EPA Seeks Definition of ‘Bodies of Water’ for Clean Water Act
Agency acts after years of regulatory confusion
The EPA took a giant step toward finally defining which bodies of water are subject to regulation under the Clean Water Act last week, when it filed a draft rule with the White House regulatory czar designed to settle the confusion created in recent years by a series of court decisions.
The legal battles have centered on the definition and scope of a seemingly innocuous phrase — what exactly are “waters of the United States”?
Judges and regulators have wrestled over how to interpret the term in the absence of legislative action to clarify it. Now, the EPA is not only proposing a regulatory solution — which is not yet publicly available — but is also conducting a scientific review to accumulate evidence to back up the penultimate rule.

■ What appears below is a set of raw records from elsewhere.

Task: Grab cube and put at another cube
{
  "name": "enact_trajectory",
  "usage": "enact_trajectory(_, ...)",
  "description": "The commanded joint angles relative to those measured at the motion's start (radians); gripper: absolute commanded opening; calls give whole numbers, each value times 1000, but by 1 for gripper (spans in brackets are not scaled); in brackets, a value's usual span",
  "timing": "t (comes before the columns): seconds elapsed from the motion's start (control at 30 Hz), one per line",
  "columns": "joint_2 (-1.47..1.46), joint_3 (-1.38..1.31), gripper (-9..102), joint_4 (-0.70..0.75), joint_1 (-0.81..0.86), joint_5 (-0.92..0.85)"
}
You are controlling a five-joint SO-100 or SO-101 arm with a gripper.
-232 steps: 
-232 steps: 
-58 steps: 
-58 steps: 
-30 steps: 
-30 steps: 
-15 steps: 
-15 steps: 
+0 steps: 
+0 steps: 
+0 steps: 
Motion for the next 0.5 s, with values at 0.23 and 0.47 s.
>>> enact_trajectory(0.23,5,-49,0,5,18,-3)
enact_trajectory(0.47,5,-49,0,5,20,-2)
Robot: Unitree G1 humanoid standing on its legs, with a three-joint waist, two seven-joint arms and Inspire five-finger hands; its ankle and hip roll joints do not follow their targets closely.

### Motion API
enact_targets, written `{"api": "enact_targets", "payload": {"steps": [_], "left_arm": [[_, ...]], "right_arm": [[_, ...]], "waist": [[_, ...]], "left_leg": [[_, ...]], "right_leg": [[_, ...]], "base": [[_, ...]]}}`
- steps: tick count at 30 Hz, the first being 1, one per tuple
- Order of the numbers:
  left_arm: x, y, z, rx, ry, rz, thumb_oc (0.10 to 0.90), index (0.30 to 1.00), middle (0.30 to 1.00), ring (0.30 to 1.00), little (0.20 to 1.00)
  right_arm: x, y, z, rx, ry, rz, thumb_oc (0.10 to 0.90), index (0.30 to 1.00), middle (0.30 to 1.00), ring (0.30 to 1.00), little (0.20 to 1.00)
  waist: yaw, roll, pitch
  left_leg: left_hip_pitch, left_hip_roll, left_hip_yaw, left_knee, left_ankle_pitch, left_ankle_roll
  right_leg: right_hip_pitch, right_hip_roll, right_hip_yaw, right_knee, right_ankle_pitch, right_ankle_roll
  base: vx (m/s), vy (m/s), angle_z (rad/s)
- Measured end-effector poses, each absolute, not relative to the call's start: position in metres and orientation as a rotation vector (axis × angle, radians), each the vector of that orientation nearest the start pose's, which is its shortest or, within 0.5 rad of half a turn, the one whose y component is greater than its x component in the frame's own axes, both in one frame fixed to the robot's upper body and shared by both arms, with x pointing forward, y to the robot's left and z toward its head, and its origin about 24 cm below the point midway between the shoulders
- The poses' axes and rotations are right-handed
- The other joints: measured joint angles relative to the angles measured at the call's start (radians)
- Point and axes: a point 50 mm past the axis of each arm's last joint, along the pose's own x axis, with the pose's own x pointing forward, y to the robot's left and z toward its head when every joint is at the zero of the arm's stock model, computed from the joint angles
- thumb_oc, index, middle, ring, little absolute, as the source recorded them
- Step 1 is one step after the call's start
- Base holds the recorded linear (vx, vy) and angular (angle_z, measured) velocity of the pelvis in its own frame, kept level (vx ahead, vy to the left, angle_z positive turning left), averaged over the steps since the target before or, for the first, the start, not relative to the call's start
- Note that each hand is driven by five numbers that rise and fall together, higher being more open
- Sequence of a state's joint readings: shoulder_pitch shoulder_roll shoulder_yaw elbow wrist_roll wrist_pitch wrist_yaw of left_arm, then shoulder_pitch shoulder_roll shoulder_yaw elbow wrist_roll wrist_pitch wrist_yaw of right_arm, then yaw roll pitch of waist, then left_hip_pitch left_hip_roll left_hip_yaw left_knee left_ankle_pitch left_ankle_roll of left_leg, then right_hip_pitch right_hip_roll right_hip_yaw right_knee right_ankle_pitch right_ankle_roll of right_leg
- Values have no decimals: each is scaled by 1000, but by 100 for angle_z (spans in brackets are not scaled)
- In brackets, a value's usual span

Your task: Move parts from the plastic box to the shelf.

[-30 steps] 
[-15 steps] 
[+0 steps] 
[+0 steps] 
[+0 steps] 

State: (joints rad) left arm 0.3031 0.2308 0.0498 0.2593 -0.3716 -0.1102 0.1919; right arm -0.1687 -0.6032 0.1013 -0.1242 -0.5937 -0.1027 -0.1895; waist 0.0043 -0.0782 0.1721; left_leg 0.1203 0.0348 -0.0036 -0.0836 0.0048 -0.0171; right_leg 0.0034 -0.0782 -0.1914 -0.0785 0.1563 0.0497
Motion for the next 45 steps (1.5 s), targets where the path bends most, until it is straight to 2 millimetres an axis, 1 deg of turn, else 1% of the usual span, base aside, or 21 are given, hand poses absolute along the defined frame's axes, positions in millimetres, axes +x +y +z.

That approach to implementing the Clean Water Act (PL 95-217) is the latest example of the Obama administration’s philosophy on environmental policymaking: Act when Congress doesn’t and take steps to shore up the approach against future legal challenges.
“We’re not likely to get that clarity from Congress anytime soon,” said Bruce Myers Jr. of the Environmental Law Institute. “Further clarity from the agencies is beneficial.”
Court Decisions
The Supreme Court has ruled three times on the extent of the law’s application to wetlands since 1985, producing narrow decisions in 2001 and 2006. A split in the 2006 case Rapanos v. United States is the most recent reading of the law to befuddle regulators and the regulated.
Four of the court’s conservative justices ruled that the law could only be extended to cover “relatively permanent” static or flowing bodies of water. Justice Anthony M. Kennedy agreed with their judgment but offered a much different test to determine what exactly constitutes “waters of the United States”— whether a body of water or wetland has a “significant nexus” to waters that are or could reasonably be navigable.
Wetlands are typically found near waterways and floodplains, though sometimes they have no obvious connection to surface water but link up with groundwater sources.
The EPA and Army Corps of Engineers drafted joint guidance documents in response to the decision, most recently in 2011, that sought to advise enforcement officials how to determine on a case-by-case basis which waters meet the test outlined by Kennedy. But the document sat at the Office of Management and Budget for years and an EPA spokeswoman said the agency will withdraw it from interagency review.
Lawmakers have since sought to prevent implementation of the guidance through legislation and policy riders to appropriations bills, though the language was removed from fiscal 2012 spending measures. And the recent practice of funding the government through stopgap measures has precluded most environmental riders from ever getting to President Barack Obama’s desk.
In his opinion, Kennedy left open the possibility that the EPA could establish categories of waters by rule that would meet his significant nexus test, said Robin Kundis Craig, a law professor at the University of Utah.
“And I think EPA is taking him up on that invitation,” she said.
The signal the agencies now appear to be sending with the proposed rule and scientific analysis is that they will use the science to more definitively state that certain types of waters presumptively fall under Clean Water Act jurisdiction, Craig said.
Assembling and reviewing the science of water connectivity helps to move the issue forward and strengthens their legal approach, Myers said.
“I think the obvious benefit for the agencies in a rule-making, from a legal perspective, is that it will likely be entitled to really significant deference from the courts when cases are before them that challenge the regulations,” he said.
Of course, the proposal could change significantly after the OMB — where the EPA and Army Corps’ joint guidance was held up for years — gets through it, and its reliance on the scientific report could also change as it works its way through the executive branch.
Industry and some Republican lawmakers have taken issue with the EPA submitting the proposal to the OMB before finalizing the scientific report about the connections of water bodies. The agencies have created a situation where the independent Scientific Advisory Board is studying the science behind a rule that is already written, rather than first evaluating the science that will later be used to inform a regulation, said Deidre G. Duncan, a partner at Hunton & Williams who works on Clean Water Act issues.
“The timing of it is backwards,” she said.
Many of the same lawmakers who criticized the EPA and Army Corps’ joint guidance registered similar concerns about their latest regulatory approach, wondering whether the accompanying study was just a Trojan horse for the agencies to extend their authority while “allowing the EPA to regulate virtually every mud puddle in America,” as House Science, Space and Technology Chairman Lamar Smith, R-Texas, put it.
At a committee hearing on climate change last week, the former longtime House Energy and Commerce Chairman John D. Dingell — who played a central role in writing the 1972 water pollution law and broadening its definition of “navigable waters” — asked EPA Administrator Gina McCarthy whether the agency will need further clarification of its Clean Water Act authority as climate change affects the nation’s water sources, such as the Great Lakes.
“Yes, I do,” McCarthy replied.
Whether that clarification comes from Congress or the federal courts is anyone’s guess.